ASSIGNED TASK: The result should be every line in the data below that carries the string "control".

RECORDS SHOWN:
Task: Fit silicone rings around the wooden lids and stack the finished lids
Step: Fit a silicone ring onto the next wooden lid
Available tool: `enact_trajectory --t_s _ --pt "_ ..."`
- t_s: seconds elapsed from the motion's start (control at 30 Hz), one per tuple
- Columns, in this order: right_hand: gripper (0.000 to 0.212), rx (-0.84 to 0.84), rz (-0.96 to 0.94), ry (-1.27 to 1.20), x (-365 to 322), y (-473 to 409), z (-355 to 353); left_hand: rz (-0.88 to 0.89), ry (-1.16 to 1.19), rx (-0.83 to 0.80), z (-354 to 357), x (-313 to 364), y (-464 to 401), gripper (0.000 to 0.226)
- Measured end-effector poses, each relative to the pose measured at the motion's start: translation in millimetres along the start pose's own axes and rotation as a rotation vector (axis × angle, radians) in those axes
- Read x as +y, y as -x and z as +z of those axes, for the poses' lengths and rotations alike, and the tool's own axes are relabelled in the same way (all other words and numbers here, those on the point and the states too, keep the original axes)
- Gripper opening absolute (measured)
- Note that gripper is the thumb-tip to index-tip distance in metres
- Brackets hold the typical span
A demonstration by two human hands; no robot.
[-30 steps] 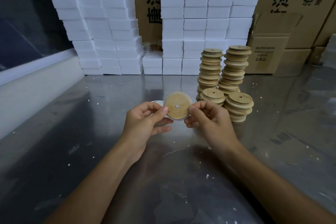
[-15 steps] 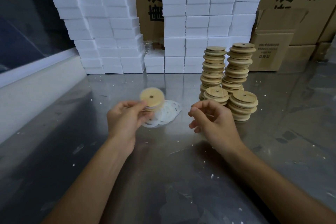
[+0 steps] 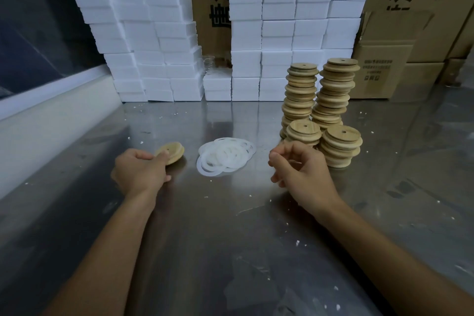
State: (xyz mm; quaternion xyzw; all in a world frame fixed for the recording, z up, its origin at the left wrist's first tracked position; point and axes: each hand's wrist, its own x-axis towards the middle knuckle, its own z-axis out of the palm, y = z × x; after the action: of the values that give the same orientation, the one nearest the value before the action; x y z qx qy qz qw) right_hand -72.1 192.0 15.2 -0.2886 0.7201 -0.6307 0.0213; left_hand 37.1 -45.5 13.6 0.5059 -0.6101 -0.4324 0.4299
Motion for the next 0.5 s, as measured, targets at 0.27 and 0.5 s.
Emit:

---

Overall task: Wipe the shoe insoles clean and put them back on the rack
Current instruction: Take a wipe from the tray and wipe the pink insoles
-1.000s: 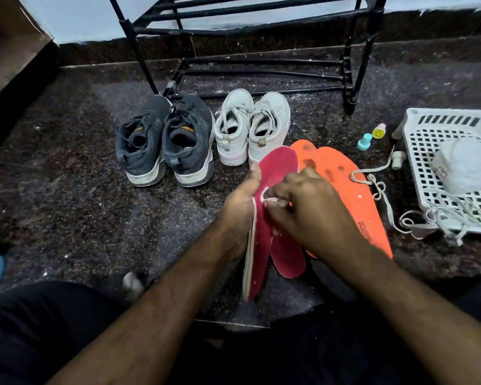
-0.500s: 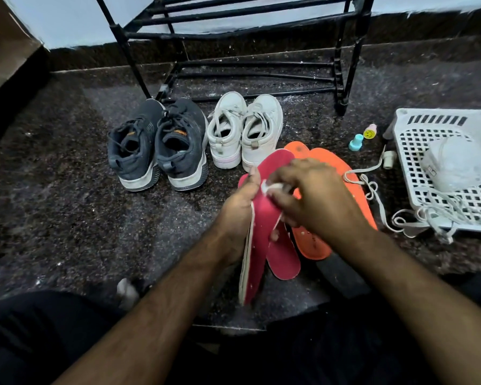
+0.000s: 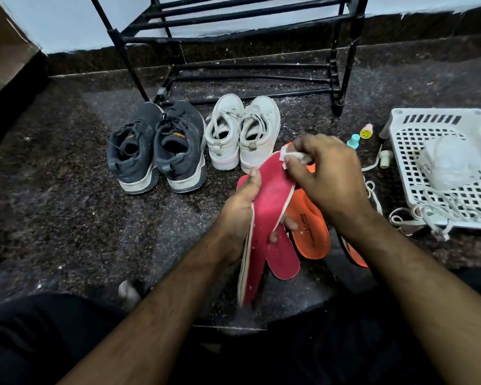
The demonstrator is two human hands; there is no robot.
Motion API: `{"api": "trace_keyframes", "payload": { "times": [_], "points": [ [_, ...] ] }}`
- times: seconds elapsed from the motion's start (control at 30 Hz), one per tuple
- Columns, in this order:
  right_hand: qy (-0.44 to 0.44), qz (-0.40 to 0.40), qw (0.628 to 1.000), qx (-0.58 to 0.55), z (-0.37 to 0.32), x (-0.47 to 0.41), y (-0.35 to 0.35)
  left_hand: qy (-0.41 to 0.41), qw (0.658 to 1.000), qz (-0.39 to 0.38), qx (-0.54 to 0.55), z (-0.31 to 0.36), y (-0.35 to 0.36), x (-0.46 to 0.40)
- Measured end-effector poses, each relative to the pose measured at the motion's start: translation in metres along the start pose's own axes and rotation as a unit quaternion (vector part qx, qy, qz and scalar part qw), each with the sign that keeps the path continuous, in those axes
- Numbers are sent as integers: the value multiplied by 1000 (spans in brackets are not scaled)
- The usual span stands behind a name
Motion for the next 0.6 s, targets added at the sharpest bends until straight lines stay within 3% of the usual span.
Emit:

SOLVED EXERCISE:
- t_s: seconds elapsed from the motion's start (control at 30 Hz), one per tuple
- times: seconds elapsed from the motion's start (control at 30 Hz), one per tuple

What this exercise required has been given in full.